# Company Sergeant Major Darren Leigh, aged 37



## bossi (29 Apr 2004)

Company Sergeant Major Darren Leigh, who died on Saturday (his 37th birthday), was awarded the MC while serving with the 1st Battalion the Queen‘s Lancashire Regiment in Basra, Iraq, in 2003.


In the baking heat of summer, frustration at the seeming lack of progress in repairing the country‘s infrastructure boiled over into violence. Electricity cables had been looted, and the citizens of Basra were unable to use air conditioners. 

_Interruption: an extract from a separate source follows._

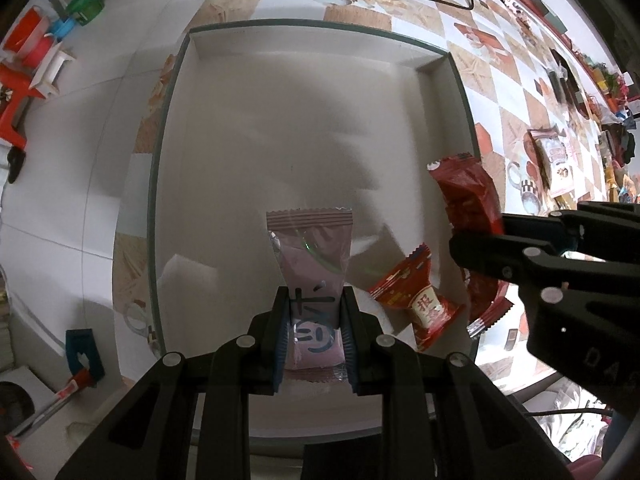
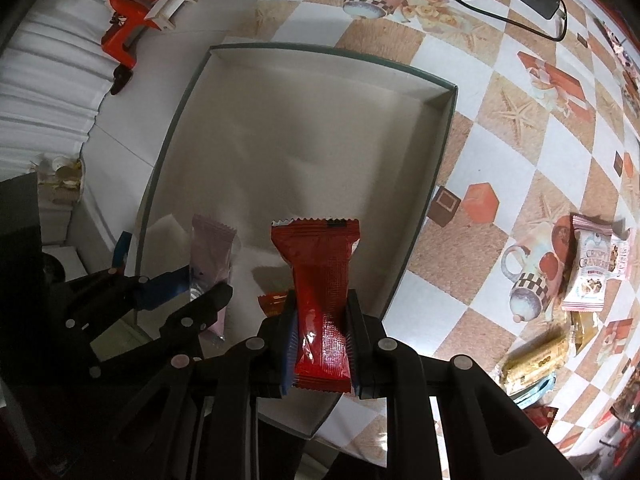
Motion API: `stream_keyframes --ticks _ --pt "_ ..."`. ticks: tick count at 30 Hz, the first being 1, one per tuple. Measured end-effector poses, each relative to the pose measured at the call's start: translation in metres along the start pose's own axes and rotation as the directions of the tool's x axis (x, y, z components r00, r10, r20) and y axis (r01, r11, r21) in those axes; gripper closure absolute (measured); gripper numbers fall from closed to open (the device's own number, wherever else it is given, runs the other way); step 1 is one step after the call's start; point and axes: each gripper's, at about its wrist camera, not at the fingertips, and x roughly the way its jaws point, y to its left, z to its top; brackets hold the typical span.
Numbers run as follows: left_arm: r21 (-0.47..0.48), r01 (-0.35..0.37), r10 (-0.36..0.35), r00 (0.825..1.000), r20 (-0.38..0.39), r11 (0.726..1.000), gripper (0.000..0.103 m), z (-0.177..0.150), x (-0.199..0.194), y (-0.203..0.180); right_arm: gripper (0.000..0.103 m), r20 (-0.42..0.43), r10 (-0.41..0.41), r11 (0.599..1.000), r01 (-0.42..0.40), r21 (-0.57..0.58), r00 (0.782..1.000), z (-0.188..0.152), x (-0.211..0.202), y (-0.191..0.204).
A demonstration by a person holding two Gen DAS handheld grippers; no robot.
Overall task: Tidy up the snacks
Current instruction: 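Carry the pink packet and red bar into the glass tray and release both, then move both open tools from the glass tray over the snack pile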
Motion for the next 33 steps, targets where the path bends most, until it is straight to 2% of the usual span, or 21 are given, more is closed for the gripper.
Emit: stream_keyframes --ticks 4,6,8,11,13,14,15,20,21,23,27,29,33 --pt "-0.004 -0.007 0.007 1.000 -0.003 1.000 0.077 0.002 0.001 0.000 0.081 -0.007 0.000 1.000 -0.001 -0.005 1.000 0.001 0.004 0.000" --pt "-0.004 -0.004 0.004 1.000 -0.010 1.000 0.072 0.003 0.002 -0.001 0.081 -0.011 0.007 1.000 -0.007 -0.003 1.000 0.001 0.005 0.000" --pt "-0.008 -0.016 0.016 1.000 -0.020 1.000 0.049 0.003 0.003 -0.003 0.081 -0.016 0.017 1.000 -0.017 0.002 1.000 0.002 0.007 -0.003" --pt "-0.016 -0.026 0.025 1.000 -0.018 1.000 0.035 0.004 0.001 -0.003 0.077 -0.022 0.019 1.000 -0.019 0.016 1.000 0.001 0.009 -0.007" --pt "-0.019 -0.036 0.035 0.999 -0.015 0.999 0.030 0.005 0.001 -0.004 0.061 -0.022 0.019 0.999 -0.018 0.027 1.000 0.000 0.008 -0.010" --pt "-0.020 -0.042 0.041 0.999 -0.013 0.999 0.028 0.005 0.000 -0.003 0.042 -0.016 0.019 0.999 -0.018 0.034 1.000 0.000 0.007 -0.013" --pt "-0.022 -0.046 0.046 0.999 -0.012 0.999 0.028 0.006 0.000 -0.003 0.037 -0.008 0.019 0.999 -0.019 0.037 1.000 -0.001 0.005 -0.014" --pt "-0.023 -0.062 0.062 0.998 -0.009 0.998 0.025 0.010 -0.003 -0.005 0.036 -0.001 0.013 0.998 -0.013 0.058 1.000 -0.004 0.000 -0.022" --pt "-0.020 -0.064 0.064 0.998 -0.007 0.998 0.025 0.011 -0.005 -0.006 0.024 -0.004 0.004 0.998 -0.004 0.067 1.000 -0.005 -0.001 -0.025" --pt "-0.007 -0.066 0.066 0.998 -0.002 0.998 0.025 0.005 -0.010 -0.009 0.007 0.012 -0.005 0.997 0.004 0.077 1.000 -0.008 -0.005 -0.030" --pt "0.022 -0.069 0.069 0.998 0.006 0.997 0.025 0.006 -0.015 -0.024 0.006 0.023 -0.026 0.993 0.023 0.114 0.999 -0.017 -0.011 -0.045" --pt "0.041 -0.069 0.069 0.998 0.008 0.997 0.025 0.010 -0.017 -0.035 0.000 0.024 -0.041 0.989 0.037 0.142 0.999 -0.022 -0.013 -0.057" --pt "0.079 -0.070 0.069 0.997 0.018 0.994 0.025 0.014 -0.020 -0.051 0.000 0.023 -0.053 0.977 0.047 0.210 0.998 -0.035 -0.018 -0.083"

Low levels of production at the oil refinery led to long queues for petrol - lines of motorists, often three deep, sometimes stretched for several miles. On August 9, with temperatures climbing to 55 degrees centigrade, the battalion had to deal with a number of outbreaks of violent disorder.

By the evening, the centre of the city had been brought under control; but in a hamlet on the bank of the Shatt Al Arab waterway, a large crowd gathered outside an Iraqi police station. 

Leigh, with about 30 soldiers, crossed the pontoon bridge to be confronted by a mob approximately 300 strong, which surged forward hurling bricks in an attempt to overwhelm the police station.

Leigh organised his small force into a line, and ordered the firing of plastic baton rounds to hold back the crowd. When his men came under small arms fire, he ordered his troops into cover and returned fire in person. 

Reinforcements had been held up by a gun battle on the bridge and, when he realised they were unlikely to arrive, he decided to advance upon the crowd.

While Leigh was giving his orders, a grenade exploded, wounding him in the legs; but he led a baton charge which unnerved the rioters and forced them to withdraw and disperse. 

For his quick thinking, determination and courage under fire, he was awarded the MC. The citation also stated that his leadership of a small group of soldiers against a much larger force had done much to enhance the credibility of British troops in Basra.

Darren William Leigh was born at Salford, Lancashire, on April 24 1967. He was educated at Moorside High School at Swinton, Lancashire, and joined the Queen‘s Lancashire Regiment when he was 17. 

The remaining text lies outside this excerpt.